Среди обширной литературы о Николае Гавриловиче Чернышевском (1828–1889) книга выделяется широтой источниковедческих разысканий. В ней последовательно освещаются различные периоды жизненного пути писателя, на большом архивном материале детально охарактеризованы условия формирования его личности и демократических убеждений. Уточнены или заново пересмотрены многие биографические факты. В результате чего отчетливее выясняется конкретная обстановка раннего детства в семье православного священника (главы о предках, родителях, годы учения в духовной семинарии), пребывания в университете и на педагогическом поприще в саратовской гимназии.


В поисках утраченного смысла

Самарий Великовский (1931–1990) – известный философ, культуролог, литературовед.В книге прослежены судьбы гуманистического сознания в обстановке потрясений, переживаемых цивилизацией Запада в ХХ веке. На общем фоне состояния и развития философской мысли в Европе дан глубокий анализ творчества выдающихся мыслителей Франции – Мальро, Сартра, Камю и других мастеров слова, раскрывающий мировоззренческую сущность умонастроения трагического гуманизма, его двух исходных слагаемых – «смыслоутраты» и «смыслоискательства».


Три влечения

Книга о проблемах любви и семьи в современном мире.

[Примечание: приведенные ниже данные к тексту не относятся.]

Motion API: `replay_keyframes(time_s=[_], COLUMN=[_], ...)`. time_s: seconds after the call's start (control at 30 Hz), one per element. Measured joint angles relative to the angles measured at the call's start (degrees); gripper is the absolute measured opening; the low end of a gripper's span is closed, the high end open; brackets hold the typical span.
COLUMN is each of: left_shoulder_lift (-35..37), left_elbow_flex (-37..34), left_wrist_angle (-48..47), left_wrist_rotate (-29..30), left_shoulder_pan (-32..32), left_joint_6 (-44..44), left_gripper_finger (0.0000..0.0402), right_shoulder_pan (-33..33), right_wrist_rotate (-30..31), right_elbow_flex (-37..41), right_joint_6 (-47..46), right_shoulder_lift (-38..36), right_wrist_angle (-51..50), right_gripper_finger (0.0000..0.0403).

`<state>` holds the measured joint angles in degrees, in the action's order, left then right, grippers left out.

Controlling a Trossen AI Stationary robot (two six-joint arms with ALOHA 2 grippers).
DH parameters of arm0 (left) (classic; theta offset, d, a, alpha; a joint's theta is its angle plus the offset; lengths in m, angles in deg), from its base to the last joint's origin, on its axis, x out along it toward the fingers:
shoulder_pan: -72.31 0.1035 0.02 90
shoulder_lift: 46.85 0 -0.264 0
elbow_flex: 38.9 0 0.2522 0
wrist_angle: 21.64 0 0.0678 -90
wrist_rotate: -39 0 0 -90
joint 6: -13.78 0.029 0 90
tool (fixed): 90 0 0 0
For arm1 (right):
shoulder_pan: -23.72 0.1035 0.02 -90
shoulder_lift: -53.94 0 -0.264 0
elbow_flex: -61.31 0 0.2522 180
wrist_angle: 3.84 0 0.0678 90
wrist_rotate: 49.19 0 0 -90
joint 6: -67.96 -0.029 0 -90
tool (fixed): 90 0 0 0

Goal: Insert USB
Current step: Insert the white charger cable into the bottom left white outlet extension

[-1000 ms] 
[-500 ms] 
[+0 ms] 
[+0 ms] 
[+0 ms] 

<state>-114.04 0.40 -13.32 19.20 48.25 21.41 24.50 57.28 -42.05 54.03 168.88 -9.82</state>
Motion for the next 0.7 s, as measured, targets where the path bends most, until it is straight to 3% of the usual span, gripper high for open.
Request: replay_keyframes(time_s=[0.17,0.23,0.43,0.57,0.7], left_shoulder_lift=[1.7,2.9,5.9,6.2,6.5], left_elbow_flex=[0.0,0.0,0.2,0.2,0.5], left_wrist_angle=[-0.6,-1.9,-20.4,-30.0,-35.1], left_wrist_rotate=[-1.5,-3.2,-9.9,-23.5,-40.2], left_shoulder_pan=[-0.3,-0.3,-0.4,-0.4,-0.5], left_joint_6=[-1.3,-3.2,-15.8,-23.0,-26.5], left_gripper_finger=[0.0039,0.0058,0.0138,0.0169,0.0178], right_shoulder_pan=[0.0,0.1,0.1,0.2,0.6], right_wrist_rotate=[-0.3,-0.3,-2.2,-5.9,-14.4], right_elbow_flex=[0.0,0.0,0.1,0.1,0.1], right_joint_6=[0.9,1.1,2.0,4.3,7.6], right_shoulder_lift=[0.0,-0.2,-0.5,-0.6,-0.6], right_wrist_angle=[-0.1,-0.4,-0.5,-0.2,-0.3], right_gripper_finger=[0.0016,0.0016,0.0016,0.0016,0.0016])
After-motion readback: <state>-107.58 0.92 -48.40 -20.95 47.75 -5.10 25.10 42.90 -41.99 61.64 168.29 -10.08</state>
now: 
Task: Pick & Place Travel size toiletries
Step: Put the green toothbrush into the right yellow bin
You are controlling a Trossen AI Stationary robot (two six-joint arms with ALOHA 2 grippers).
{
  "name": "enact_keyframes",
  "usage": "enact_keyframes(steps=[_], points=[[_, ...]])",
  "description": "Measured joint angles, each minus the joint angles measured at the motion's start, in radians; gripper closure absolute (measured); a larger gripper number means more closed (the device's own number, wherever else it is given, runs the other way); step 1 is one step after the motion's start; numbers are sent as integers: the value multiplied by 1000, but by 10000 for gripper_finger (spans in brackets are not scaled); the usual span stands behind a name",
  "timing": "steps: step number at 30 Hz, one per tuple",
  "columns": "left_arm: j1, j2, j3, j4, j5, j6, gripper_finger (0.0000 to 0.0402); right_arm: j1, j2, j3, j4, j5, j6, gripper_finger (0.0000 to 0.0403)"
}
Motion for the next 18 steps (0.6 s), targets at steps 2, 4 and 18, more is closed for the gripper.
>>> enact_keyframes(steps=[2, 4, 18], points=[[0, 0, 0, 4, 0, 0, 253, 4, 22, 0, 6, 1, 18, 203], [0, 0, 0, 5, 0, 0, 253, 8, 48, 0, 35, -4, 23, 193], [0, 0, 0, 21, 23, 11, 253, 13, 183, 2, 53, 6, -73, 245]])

Автор – писатель, психолог и социолог – пишет о том, как менялись любовь и отношение к ней от древности до сегодняшнего дня и как отражала это литература, рассказывает о переменах в психологии современного брака, о психологических основах сексуальной культуры.


Работа любви

В книге собраны лекции, прочитанные Григорием Померанцем и Зинаидой Миркиной за последние 10 лет, а также эссе на родственные темы. Цель авторов – в атмосфере общей открытости вести читателя и слушателя к становлению целостности личности, восстанавливать целостность мира, разбитого на осколки. Знанию-силе, направленному на решение частных проблем, противопоставляется знание-причастие Целому, фантомам ТВ – духовная реальность, доступная только метафизическому мужеству. Идея Р.М. Рильке о работе любви, без которой любовь гаснет, является сквозной для всей книги.